* WHAT YOU HAVE TO DO
Exclude the pictures, and otherwise reproduce the data in full.

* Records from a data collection
===
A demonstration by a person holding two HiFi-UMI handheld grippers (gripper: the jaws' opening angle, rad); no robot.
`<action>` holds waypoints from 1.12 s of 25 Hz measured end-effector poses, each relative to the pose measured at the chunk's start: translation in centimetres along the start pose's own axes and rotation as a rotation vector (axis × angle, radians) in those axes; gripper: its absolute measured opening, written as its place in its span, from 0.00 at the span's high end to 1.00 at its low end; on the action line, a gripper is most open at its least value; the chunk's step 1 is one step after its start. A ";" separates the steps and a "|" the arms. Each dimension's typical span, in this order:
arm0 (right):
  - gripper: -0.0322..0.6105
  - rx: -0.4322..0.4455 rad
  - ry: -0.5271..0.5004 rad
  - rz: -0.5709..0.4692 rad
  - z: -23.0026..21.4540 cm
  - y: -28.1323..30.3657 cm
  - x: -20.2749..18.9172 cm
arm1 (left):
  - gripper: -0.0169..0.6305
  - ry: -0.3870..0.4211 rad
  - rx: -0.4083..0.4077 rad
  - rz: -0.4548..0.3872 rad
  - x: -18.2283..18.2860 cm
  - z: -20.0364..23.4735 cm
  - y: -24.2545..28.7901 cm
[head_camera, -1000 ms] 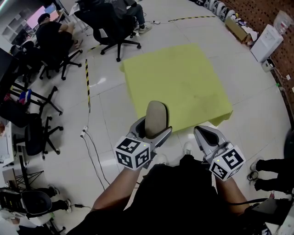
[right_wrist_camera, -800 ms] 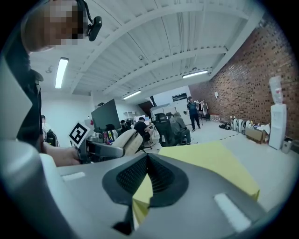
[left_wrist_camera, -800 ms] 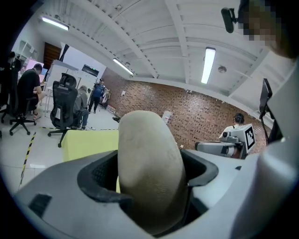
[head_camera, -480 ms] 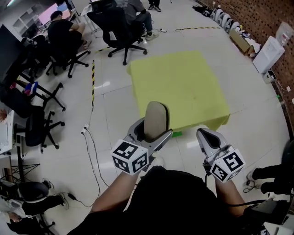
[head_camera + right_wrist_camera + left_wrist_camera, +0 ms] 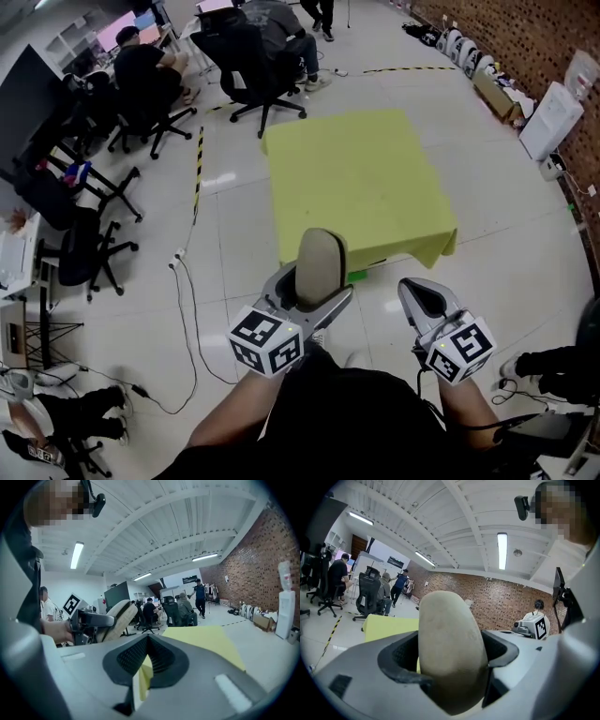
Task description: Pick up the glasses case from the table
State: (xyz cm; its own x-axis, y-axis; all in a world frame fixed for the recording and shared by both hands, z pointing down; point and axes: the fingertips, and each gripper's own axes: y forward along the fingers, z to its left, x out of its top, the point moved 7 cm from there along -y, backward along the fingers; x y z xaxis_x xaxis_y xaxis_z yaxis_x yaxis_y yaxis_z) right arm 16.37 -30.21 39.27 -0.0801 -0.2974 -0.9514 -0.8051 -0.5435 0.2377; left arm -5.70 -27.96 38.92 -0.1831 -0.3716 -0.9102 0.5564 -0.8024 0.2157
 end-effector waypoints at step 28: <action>0.95 -0.043 0.014 -0.015 7.3 2.8 -0.7 | 0.34 0.034 -0.035 0.039 -0.1 3.8 -6.9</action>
State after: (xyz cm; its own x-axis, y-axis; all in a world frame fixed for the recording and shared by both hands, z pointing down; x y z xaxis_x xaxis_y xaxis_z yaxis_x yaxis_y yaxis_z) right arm 9.91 -25.82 39.21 -0.0598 -0.2993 -0.9523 -0.7801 -0.5811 0.2317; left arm -12.60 -24.18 38.88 -0.1334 -0.3857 -0.9129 0.5906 -0.7707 0.2393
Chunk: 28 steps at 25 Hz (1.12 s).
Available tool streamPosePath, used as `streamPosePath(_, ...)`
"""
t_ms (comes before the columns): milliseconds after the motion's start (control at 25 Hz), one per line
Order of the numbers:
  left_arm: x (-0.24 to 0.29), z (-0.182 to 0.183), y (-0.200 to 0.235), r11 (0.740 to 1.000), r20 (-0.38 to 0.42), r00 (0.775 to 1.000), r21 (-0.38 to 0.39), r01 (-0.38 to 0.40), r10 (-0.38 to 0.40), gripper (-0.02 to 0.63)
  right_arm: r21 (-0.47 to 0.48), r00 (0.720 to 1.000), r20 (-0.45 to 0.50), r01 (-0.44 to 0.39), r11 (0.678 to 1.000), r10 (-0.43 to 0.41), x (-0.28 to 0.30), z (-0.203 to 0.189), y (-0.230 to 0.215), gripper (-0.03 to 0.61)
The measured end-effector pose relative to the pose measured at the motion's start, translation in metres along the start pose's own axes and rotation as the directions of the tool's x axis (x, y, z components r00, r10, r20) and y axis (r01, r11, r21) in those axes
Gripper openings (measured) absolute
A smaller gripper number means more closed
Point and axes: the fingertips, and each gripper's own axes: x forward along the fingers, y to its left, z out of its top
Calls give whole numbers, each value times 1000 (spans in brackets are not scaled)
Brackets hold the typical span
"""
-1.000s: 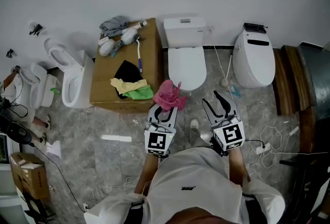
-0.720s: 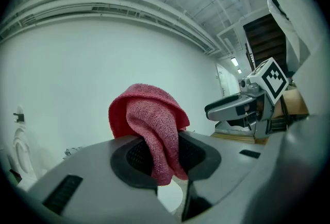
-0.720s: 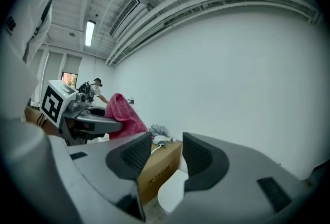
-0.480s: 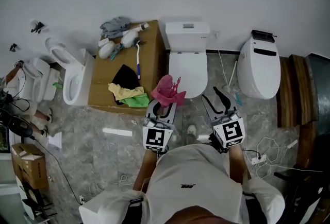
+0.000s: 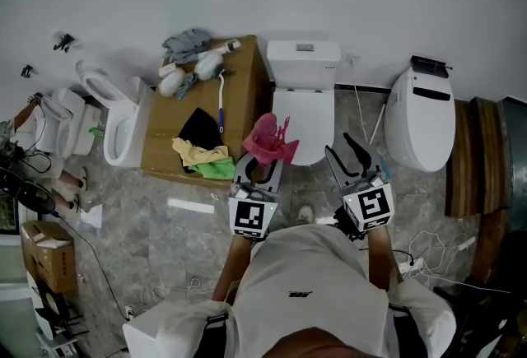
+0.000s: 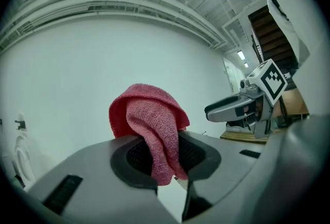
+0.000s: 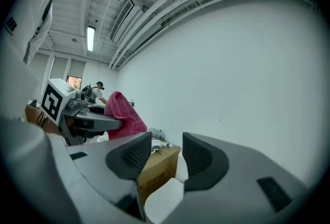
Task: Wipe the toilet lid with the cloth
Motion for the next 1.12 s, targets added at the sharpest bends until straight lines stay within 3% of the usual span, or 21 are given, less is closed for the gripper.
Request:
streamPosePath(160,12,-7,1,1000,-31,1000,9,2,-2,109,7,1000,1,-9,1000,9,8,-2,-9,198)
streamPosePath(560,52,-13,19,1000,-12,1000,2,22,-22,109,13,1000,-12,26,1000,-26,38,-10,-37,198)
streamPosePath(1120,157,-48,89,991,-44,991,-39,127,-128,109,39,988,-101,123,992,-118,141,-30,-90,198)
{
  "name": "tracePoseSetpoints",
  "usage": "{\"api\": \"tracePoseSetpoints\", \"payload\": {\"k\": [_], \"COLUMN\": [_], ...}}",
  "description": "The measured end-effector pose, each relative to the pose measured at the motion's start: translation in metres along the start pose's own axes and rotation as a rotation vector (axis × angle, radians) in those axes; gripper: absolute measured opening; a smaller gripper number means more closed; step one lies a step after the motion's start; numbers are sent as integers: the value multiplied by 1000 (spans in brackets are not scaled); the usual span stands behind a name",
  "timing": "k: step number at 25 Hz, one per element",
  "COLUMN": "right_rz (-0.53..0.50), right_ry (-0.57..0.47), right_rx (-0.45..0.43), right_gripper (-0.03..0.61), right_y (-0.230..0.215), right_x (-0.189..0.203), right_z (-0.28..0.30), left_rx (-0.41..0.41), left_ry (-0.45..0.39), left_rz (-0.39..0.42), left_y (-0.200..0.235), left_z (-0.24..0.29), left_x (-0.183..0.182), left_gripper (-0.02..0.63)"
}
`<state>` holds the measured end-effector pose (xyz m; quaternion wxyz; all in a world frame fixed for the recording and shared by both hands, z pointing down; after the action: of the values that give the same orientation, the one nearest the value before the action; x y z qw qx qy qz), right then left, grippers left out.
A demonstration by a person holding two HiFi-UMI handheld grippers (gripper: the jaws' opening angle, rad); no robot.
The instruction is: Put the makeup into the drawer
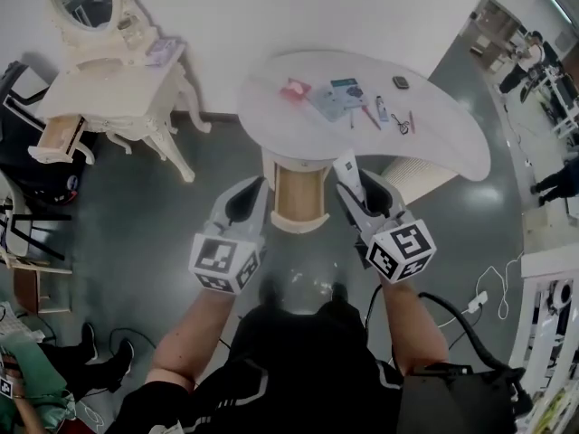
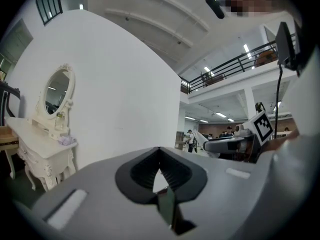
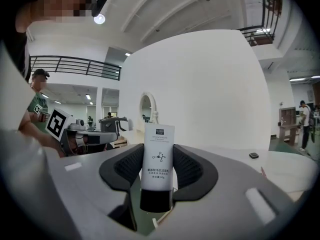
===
* EXPECTED OUTPUT
A demonstration by a person holding two HiFi-UMI handheld grippers (gripper: the jaws' opening angle, rad); no robot.
`<action>` holds waypoints from 1.12 s of 25 Hz measured end-effector poses, each relative to the pose measured at the chunk's start: translation in centimetres along the start pose's own axes and rotation as a rotation vector (axis × angle, radians) in those axes; gripper: its absolute measured opening, written as its place in its span, from 0.00 at the span's high end to 1.00 at its low end; on the action line, a gripper is most open at its least value; the chunk's step 1 is one step after its start. A ";" separates the steps and a "|" the arms. Each dimension's typical span, in this order:
arm0 (right):
  - gripper: -0.0322..0.6105
  - rx: -0.4322..0.4455 rad
  - ry: -0.5271..0.5004 rad
  - rz: -0.5709..0.4692 rad
  - z: -23.0026..21.4540 cm
  - y: -28.1323..30.3657 cm
  - x: -20.2749..18.9172 cm
arm1 (left):
  - gripper: -0.0169..0.6305
  - ry: -0.3870..0.4211 rad
  - rx: -0.4083..0.4077 rad
  - rz: -0.4548..0.3872 rad
  - x: -18.2283..18.2860 cm
  - z: -20.0364..23.4735 cm
  - y: -24.2545..28.7901 cm
[head_camera, -1000 ms] 
[right_wrist_camera, -800 ms] 
[left_wrist_camera, -800 ms] 
[head_camera, -480 ms] 
[head_camera + right_wrist_camera + left_wrist_camera, +0 ms] 
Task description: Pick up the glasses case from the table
State: (xyz cm; its own x-axis, y-axis; all in a world frame fixed for the recording and shared by both hands, z pointing down; point and axes: the fingertips, and each gripper's own axes: y forward along the fingers, z to its left, x out of its top, the point moved 7 cm from there along -y, backward along the fingers; x y z xaxis_x xaxis_y xaxis_z yaxis_x yaxis_y yaxis_z) right arm 16.37 -30.21 39.27 -0.0801 -0.2974 -0.9514 -0.8051 -0.5435 0.2377; left arm -5.70 -27.96 38.92 -0.1831 -0.3716 -0.9102 0.5564 -0.8024 0.2157
 end-effector waypoints at step 28: <action>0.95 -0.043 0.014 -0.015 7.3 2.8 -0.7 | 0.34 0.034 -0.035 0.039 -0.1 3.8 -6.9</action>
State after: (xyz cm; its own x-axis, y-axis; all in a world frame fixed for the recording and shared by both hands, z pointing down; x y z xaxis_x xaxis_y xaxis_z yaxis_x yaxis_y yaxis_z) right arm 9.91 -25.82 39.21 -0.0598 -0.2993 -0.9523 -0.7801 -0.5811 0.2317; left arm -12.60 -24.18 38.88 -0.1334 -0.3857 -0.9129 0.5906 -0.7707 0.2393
Chunk: 28 steps at 25 Hz (1.12 s).
Available tool streamPosePath, used as `streamPosePath(_, ...)`
"""
t_ms (comes before the columns): milliseconds after the motion's start (control at 25 Hz), one per line
Order of the numbers:
  left_arm: x (-0.24 to 0.29), z (-0.182 to 0.183), y (-0.200 to 0.235), r11 (0.740 to 1.000), r20 (-0.38 to 0.42), r00 (0.775 to 1.000), r21 (-0.38 to 0.39), r01 (-0.38 to 0.40), r10 (-0.38 to 0.40), gripper (-0.02 to 0.63)
  right_arm: r21 (-0.47 to 0.48), r00 (0.720 to 1.000), r20 (-0.45 to 0.50), r01 (-0.44 to 0.39), r11 (0.678 to 1.000), r10 (-0.43 to 0.41), x (-0.28 to 0.30), z (-0.203 to 0.189), y (-0.230 to 0.215), gripper (-0.03 to 0.61)
The measured end-effector pose relative to the pose measured at the motion's start, translation in metres along the start pose's own axes and rotation as the directions of the tool's x axis (x, y, z components r00, r10, r20) and y axis (r01, r11, r21) in those axes
Gripper openings (measured) absolute
A smaller gripper number means more closed
Point and axes: the fingertips, and each gripper's own axes: x forward along the fingers, y to its left, z out of its top
Calls give whole numbers, each value times 1000 (spans in brackets are not scaled)
Brackets hold the typical span
"""
-1.000s: 
-0.720s: 
-0.720s: 
-0.480s: 
+0.000s: 
+0.000s: 
+0.000s: 
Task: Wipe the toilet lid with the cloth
Motion for the next 1.12 s, targets added at the sharpest bends until straight lines stay within 3% of the usual span, or 21 are given, less is closed for the gripper.
Request:
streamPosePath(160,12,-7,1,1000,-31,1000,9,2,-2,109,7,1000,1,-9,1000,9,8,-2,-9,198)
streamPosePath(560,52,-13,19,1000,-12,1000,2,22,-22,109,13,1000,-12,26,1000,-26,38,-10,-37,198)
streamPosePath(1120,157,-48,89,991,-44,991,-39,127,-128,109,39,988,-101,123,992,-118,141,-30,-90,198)
{
  "name": "tracePoseSetpoints",
  "usage": "{\"api\": \"tracePoseSetpoints\", \"payload\": {\"k\": [_], \"COLUMN\": [_], ...}}",
  "description": "The measured end-effector pose, each relative to the pose measured at the motion's start: translation in metres along the start pose's own axes and rotation as a rotation vector (axis × angle, radians) in those axes; gripper: absolute measured opening; a smaller gripper number means more closed; step one lies a step after the motion's start; numbers are sent as integers: the value multiplied by 1000 (spans in brackets are not scaled); the usual span stands behind a name",
  "timing": "k: step number at 25 Hz, one per element",
  "COLUMN": "right_rz (-0.53..0.50), right_ry (-0.57..0.47), right_rx (-0.45..0.43), right_gripper (-0.03..0.61), right_y (-0.230..0.215), right_x (-0.189..0.203), right_z (-0.28..0.30), left_rx (-0.41..0.41), left_ry (-0.45..0.39), left_rz (-0.39..0.42), left_y (-0.200..0.235), left_z (-0.24..0.29), left_x (-0.183..0.182), left_gripper (-0.02..0.63)"
}
`<state>` holds the measured end-effector pose (xyz m; quaternion wxyz; all in a world frame fixed for the recording and shared by both hands, z pointing down; after the action: of the values that give the same orientation, the one nearest the value before the action; x y z qw qx qy qz), right then left, grippers left out.
A demonstration by a person holding two HiFi-UMI handheld grippers (gripper: the jaws' opening angle, rad); no robot.
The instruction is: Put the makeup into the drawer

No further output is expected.